但是不管千夜本人對白閥有什麼看法,他答應李家在先,也不準備毀約,自然不會留下。
白龍甲見千夜對什麼條件都沒興趣,也知道這不是錢的問題,遺憾地道:“接下來撤離的時候,你最好跟著我們大部隊一起走。這次的黑暗軍隊是混編,看這個規模,其中至少會有六、七名伯爵以上強者,你孤身一人太過危險。”
由於眾所周知的原因,多種族混編黑暗聯軍的強者數量總會稍微多一些。千夜猶豫了一下,沒有馬上拒絕。白龍甲說的是通常情況,但是千夜可以憑借血脈潛伏混入黑暗軍隊,突圍並不是很困難的事。
白龍甲見他還在考慮,也不再多說,叫進一名軍官詢問了幾句,即對千夜道:“這樣吧,先將這次守衛戰的軍功折算給你,比照我白閥招募的自由強者,此戰軍功合計為一個嘉德伯爵。

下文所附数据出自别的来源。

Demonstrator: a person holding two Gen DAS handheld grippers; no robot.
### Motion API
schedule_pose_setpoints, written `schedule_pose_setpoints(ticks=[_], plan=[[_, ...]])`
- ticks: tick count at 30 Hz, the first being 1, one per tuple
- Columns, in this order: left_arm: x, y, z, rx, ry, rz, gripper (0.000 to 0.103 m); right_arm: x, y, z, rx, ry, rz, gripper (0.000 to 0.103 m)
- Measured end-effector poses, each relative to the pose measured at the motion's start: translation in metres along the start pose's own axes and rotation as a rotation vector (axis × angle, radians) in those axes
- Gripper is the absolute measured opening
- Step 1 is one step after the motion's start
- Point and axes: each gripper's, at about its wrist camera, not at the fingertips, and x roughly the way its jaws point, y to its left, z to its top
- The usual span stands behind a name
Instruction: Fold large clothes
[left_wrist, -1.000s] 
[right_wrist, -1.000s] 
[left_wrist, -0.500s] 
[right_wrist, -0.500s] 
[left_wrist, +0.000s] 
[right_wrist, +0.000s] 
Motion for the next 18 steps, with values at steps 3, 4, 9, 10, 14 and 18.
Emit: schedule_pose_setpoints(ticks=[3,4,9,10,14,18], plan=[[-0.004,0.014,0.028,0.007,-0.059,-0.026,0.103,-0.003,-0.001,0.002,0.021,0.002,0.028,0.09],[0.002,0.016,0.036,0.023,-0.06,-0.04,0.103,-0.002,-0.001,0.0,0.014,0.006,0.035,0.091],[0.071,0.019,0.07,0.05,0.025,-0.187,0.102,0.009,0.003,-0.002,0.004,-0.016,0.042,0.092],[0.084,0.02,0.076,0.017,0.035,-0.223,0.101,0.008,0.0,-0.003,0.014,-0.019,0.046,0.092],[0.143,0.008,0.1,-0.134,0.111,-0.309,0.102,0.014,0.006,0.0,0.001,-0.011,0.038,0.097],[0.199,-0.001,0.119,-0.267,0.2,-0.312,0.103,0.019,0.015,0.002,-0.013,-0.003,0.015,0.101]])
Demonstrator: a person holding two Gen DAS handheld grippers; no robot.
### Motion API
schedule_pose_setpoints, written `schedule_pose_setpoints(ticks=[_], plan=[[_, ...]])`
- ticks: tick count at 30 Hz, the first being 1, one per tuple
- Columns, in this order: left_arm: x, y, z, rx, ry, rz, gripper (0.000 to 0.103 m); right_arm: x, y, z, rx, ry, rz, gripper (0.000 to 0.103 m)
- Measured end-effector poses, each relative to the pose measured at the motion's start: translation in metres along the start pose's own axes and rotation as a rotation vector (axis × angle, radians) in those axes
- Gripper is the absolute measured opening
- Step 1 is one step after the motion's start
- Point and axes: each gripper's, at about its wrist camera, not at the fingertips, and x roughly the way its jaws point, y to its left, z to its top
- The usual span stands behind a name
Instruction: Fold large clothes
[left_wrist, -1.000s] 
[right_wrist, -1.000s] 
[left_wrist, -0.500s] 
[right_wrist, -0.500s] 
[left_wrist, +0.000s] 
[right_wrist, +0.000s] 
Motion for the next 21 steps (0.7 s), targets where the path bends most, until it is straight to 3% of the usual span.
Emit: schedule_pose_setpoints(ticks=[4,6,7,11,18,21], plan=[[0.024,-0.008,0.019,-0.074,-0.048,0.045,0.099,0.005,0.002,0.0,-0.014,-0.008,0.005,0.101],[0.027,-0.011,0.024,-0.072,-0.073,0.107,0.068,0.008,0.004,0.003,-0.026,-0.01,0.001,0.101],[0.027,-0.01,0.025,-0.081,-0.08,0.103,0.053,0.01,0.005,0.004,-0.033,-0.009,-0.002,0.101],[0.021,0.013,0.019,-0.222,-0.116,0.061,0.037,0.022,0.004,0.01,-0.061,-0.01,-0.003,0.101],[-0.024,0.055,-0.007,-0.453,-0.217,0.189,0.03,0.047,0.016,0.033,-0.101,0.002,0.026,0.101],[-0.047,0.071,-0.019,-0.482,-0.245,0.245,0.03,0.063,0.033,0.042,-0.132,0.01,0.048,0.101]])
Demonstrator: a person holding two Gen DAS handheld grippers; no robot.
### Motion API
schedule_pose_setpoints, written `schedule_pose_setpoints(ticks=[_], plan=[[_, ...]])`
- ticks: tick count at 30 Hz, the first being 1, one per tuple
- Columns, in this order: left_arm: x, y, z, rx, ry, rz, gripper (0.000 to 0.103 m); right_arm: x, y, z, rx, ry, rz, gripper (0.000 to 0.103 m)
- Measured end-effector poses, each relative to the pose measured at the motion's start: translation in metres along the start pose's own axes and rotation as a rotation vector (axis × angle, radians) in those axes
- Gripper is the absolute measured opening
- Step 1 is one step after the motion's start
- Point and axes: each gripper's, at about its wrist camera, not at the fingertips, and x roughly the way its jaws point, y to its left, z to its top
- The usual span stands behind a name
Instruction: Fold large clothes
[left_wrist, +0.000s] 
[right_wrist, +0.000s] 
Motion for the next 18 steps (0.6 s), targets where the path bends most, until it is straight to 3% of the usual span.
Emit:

武備、藥劑還是其他資源,你看選些什麼?”
“嘉德伯爵?”那可是一等伯爵,如此收獲有些超出千夜預期之外。
他也不打算客氣推辭,想了想,指指身上已經破破爛爛的鐵壁,道:“聽說白閥製甲技藝是帝國翹楚,如果可以的話,我準備用這些軍功換一套盔甲。”
“沒問題。如果我沒有看錯,你身上穿的是帝國製式盔甲鐵壁吧?這可是重甲。”
千夜伸出手臂,翻轉,露出滿是咬痕抓傷的臂甲,最醒目的是肘內側幾個深深牙洞,幾乎洞穿了臂甲。
“不是重甲的話,早就被咬穿了。”千夜道。
看到這幅臂甲,就連白龍甲都忍不住倒吸一口冷氣,他轉頭對軍官道:“去把我營帳裡那套盔甲拿過來。”
軍官頓時一呆,“將軍,那可是您備用的盔甲!”
白龍甲臉色一沉,冷冷掃了過去,軍官不敢再多說,立刻離去。
白龍甲這才對千夜道:“我們體型差不多,我的盔甲你應該能穿。那套盔甲太重,我穿起來不耐久戰。你既然能夠穿著鐵壁廝殺那麼久,那麼用起來應該正好。”
片刻之後,軍官就將一個箱子搬了過來。打開盔甲箱,露出裡麵一套銀白色的戰甲。
這套戰甲看上去十分輕盈貼身,完全就是輕薄軟甲模樣,都可以穿在外袍下麵。整副盔甲由無數細小甲葉織成,宛若片片龍鱗,每個甲葉上都有細密紋路,在銀色中又透著淡淡的金色光芒。
不用問,千夜一看就知道這些金色紋路意味著盔甲裡加添了纏絲精金的成分。
盔甲胸前部位有浮雕的獸首,背後則是一雙折疊羽翼,醒目無比。再加上那整體閃亮的銀色,即使躋身萬軍之中,也可讓人一眼看到。